Usually the intention of a freeze period is to freeze the code base in one of the test environments before release to production for a determined period, say one or two weeks, with the aim of avoiding regression bugs after the production release. The argument is that running a period of time in a lower environment without regression issues is a reliable indication that there will be no regression issues after production release either. I have several observations with respect to this line of reasoning:
- In order for this to valid, you need to be sure that the infrastructure of your lower environment is pretty much if not exactly the same as your production environment. Less performant hardware for instance may make it difficult to deduce if you have a performance issue with your application. Less physical memory in your lower environment will lead to disk swapping earlier than in your production environment, so you may conclude you have a performance issue when in fact there is none. Same with network equipment, processor speed etc. If you use load balancing in production, you need to use it in your lower environment as well.
- If your application manages data, then the data in the lower environment must be sufficiently close to the production data both in quantity as in quality in order to detect application issues that are triggered by unexpected but erroneously allowed data. If you miss production data configurations in your lower environment, at some point this will trigger a production incident.
- And then there is the matter of usage and load. These too need to resemble he actual production situation as close as possible for the freeze period to give rise to any meaningful conclusions.

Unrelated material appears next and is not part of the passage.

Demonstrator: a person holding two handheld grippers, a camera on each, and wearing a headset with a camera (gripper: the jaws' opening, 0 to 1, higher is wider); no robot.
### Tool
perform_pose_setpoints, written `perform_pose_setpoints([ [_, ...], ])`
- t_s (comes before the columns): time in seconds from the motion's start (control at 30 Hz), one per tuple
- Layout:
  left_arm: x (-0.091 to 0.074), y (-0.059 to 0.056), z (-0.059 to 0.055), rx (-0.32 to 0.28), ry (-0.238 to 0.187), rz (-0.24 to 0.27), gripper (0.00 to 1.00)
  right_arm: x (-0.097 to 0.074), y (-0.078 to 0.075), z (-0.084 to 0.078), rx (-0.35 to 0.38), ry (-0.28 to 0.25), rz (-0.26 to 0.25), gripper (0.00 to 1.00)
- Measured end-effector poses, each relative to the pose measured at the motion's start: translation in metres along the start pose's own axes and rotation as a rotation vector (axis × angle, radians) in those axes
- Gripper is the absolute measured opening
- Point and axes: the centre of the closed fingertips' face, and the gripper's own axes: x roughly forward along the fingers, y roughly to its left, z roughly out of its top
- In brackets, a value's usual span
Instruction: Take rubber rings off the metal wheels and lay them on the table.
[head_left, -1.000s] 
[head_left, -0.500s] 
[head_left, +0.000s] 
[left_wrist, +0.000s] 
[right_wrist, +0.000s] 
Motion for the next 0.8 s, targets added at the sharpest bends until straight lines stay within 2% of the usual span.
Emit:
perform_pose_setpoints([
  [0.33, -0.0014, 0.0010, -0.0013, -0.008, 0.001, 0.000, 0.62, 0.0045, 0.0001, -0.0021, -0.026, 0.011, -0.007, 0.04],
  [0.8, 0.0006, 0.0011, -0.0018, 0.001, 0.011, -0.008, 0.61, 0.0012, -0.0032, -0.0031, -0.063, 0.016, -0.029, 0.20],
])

- How long is your freeze period going to be? If you want to avoid all incidents that would happen once a year, you would have to organize a full parallel production run on the exact same infrastructure and dataset for an entire year. This obviously has some cost. If you do that only for one week, you will detect all issues that would occur on a weekly basis, half of the issues that would happen once every two weeks and less than a quarter of the issues that would happen once a month. Of the yearly incidents you would detect less than two percent, and you don’t know which two percent, the highest impact or the lowest impact. Conversely, if your code changes would give rise to an incident once a year, your chance of detection it during a one week parallel production run is less than two percent.
- So suppose you have almost same infrastructure except for server memory, a third of your production data, and you emulate 150% of the production load for several hours per day for a week using 2 standard use cases, but in fact over 10 exist. No issues are detected. How confident are you there will be no issues in production?

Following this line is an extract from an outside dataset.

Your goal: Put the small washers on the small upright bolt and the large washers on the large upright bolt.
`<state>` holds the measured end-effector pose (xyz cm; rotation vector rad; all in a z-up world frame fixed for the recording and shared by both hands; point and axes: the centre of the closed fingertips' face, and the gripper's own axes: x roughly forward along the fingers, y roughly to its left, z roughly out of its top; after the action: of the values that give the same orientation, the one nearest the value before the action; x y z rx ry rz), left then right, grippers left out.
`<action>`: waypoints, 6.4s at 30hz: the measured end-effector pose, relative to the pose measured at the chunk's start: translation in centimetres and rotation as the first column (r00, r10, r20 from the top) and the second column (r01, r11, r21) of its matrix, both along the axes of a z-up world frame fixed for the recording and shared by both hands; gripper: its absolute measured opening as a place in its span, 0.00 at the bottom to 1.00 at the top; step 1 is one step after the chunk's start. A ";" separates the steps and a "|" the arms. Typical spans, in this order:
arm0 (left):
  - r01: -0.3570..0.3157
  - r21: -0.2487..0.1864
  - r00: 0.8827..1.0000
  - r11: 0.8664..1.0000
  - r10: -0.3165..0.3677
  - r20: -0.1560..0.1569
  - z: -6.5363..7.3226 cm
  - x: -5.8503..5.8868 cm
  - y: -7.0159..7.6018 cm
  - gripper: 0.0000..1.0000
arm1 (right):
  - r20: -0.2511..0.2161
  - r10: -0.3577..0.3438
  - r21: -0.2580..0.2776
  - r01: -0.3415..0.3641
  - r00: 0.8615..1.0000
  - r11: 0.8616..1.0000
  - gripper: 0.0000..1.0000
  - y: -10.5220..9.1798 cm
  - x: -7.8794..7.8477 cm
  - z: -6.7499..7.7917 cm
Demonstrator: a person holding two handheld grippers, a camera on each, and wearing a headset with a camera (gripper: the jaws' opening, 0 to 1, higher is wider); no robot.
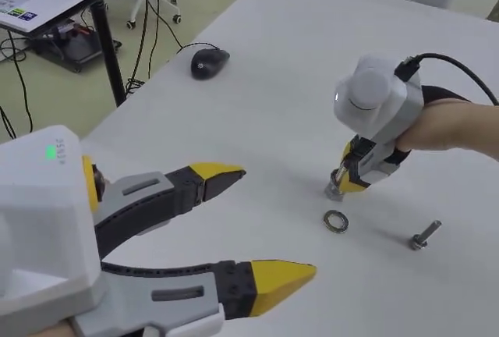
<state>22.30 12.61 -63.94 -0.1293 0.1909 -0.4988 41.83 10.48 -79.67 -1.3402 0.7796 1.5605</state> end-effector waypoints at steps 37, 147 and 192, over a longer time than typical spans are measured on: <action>0.031 0.037 1.000 0.999 -0.031 -0.006 0.3 -0.1 -0.6 0.62 | -0.033 -0.057 0.075 0.059 0.998 0.995 0.31 -2.5 -0.7 1.8; 0.001 0.024 1.000 1.000 -0.001 -0.020 0.1 -0.8 0.1 0.62 | 0.009 -0.023 0.030 0.022 1.000 0.999 0.22 0.3 0.5 0.8; 0.101 0.037 0.994 0.994 -0.100 -0.036 -0.2 -0.6 -2.0 0.62 | -0.045 -0.171 0.469 0.172 0.984 0.866 0.24 -4.3 -6.1 8.3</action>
<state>21.72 10.65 -64.17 -0.0907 0.2415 -0.5931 35.78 6.15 -71.37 -0.8844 0.4598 1.4853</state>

- Another problem is what to do when an issue is in fact detected. If you take the freeze to be an actual hard code freeze, then this raises the question of whether to fix the issue or not. And if you do, are you then going to break the freeze and re-deploy to your lower environment, possibly missing a KPI? And do you then start to count from zero again for your freeze period? And if you do, are you then going to postpone your production release for which go to market activity has already started, missing another KPI? Problems, problems, problems. Usually this situation is resolved by a senior manager grudgingly giving permission to “break the freeze” without postponing the actual release date.
I’ve encountered situations where this dynamic led to some bizarre consequences. For instance, when an issue was discovered during a freeze period in one of my assignments, the first thing the team did was to check if it occurred in production as well. If yes, it was not regarded as a regression. Since the bug existed previously, it did not need to be fixed and no break of the freeze period was warranted. This meant that once a bug made it to production, as long as no one complained to loud about it, it would never be fixed. And if a bug did need to be fixed, instead of being happy that that bug was found and fixed before it got into production, there was disappointment about having broken the freeze.
So does a freeze period makes any sense at all? That depends on what you expect from it. A scope freeze makes sense (but is already achieved if you enforce a fixed sprint backlog), a code freeze much less so if any. Basically the evaluation that needs to be done on any defect is the same no matter when it is detected:
- Can we still fix this in time for the release?
- Can we still verify it in time for the release?
- Which additional tests do we need to re-execute as a result of this fix, and can that be done in time for the release?
- And if the answer to any of these questions is no, can it wait until the next release or is it a showstopper?
It is clear that you can fix and verify bigger issues 6 weeks before the release than you can 2 days before the release. But then again your highest risk backlog items should always be done first, so the bigger issues should come out early in your project and not right before the production release. If that happens you have problems in the area of backlog prioritization and risk assessment. A mandatory freeze period is not going to address that. A full parallel production run may be very necessary in some cases, like in industrial settings or when replacing your ERP system. But this is not necessarily the same as a freeze, as you will want to verify your fixes. My conclusion is that a freeze period is theoretically a nice idea but there are so many gaps in its concept and concessions to make in its implementation that its practical usefulness is close to zero.